The woman of the hearth is probably in her 60’s, her grey hair sweeps up and over reminding me of wind whipped waves from which kelpies arch and leap.

I can see we might have things in common such as walking a beloved familiar (in the form of a dog) as we travelled a lane flanked by hedgerows picking berries and leaves as we watch the familiar life of the hedgerow – a startled blackbird, perhaps a wren jumping through the branches and if either one of us was lucky – the little snout of a hedgehog.

Menopause

As I stare into the frame I see my own reflection in the glass, I am becoming her. My hair isn’t grey but I have just walked my own initiation of turning 50. I had no expectations of 50 but felt it was a definite marker like no other birthday has been. It came with a woo-shhhh-iiii-ng and a rippppp-liiiing. Waves of hot flushes and an unexpected cold that followed the heat, mirroring the Spring Equinox in which it was taking place and the weather of my birth – hot, cold, cold, hot, hot, cold, cold, cold. Undulating anxiety followed, consuming me, leaving me feel like I was drowning.

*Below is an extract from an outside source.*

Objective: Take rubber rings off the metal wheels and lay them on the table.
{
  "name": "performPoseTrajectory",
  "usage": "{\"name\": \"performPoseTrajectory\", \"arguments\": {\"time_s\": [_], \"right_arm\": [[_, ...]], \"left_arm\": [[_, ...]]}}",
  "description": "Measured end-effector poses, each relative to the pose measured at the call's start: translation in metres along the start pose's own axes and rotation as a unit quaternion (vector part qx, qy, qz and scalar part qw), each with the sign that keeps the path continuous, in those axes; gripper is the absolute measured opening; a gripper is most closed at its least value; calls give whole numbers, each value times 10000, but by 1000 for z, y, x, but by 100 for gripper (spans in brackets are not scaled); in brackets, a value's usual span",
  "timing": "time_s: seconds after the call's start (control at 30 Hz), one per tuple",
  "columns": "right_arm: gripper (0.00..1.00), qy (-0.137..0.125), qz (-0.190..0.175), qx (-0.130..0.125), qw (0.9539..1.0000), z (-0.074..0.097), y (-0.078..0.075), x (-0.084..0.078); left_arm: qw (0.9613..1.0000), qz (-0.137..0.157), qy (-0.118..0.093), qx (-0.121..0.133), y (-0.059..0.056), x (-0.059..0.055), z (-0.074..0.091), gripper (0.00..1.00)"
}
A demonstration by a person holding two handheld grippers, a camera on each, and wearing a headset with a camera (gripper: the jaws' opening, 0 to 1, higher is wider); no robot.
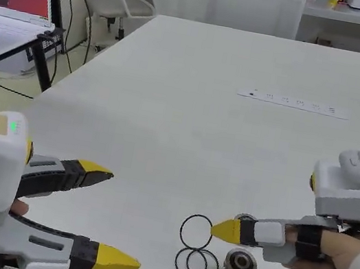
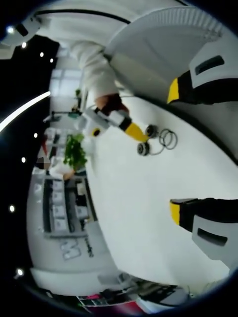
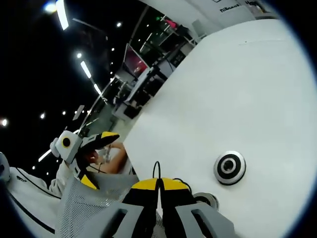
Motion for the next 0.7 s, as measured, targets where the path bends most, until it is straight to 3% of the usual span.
{"name": "performPoseTrajectory", "arguments": {"time_s": [0.13,0.4,0.53,0.7], "right_arm": [[0,190,60,-43,9998,-6,0,-4],[0,404,71,-92,9991,-16,-2,-10],[0,493,128,-163,9986,-19,-3,-11],[0,514,145,-235,9983,-22,-4,-11]], "left_arm": [[9998,-146,-22,-143,-7,8,-4,81],[9987,-255,201,-385,-12,8,-15,81],[9981,-441,350,-258,-12,10,-17,78],[9983,-391,260,-340,-15,14,-19,79]]}}
Point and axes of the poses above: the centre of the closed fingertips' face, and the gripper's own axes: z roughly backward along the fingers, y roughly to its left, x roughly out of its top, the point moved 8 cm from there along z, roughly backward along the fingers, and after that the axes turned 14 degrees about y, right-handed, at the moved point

“Have you noticed?” whispers Grandmother Growth. “Your hot flashes and menstrual irregularities disrupt your normal patterns, make openings for you buried fears to emerge. Welcome these fears; they bring memories. Memories of childhood, memories of other lives. Often these memories find easiest access to you consciousness through fear. If you reject your fear, it will immobilize you, shorten your breathe, leave you speechless, and dim your full delight in life. Approach with curiosity; let your fear bring you gifts of self-awareness. (note how dilate the pupils become in fear: anxious eyes take in everything.) Hold my hand. Say ‘I’m afraid.’ And take a step forward.”

(Susan Weed, 81)

I love this face in the painting, she reminds me of several women I know and several others I project onto her – aunts and other relatives I have never known. I am grateful for the women in my life I am grateful for my women’s circle – we meet in the dark of the year, bringing our baskets with all manner of hopes and fears and dreams – all the things we wish to drawn into small and powerful gestures of ritual and bring into sacredness. We unpack beloved well-worn cloths, stones and bones – CDs of music and whispered songs, pots of tea or whatever prompts we need to outline our ritual. Spring Equinox is the great return as the ancient she-bear returns from the dead of winter and brings life back to the land. As our circle returns back into the world I walked the labyrinth. My walk to center was walking through my five decades, symbolically gathering the insights and the synchronicities that were woven. I stopped at the center and sat to acknowledge life and this most wondrous gift of living. Then I began my walk back out, symbolically receiving the gifts of what I plan to receive, the work I wish to complete, grateful for those i walk with.

Living on the Threshold

I am deeply tied to the land I was born on and yet I was born on a threshold. I am Scottish and grew up in the area around Loch Lomond – there was only 6 of my family in Scotland with an uncountable number of my dad’s family in Galway, Ireland. I grew up being half Irish, half Scottish. While I was rooted in place I didn’t know the aunt and uncles and cousins as my Scottish friends did. But I am a woman of place and familiar hills and trees, lochs, creatures and birds were family. Personal circumstances brought me wider still as I’m currently living in the foothills of the Appalachians. They say distance makes the heart stronger and yet distance also gives us perspective. I constantly project familiar scenes of Scotland onto this Appalachian landscape. The way the light caresses a tree or a raincloud about to envelop a hill transports me home so it feels like I have one foot on this land and another on home turf. I somehow exist in both places, in both worlds.  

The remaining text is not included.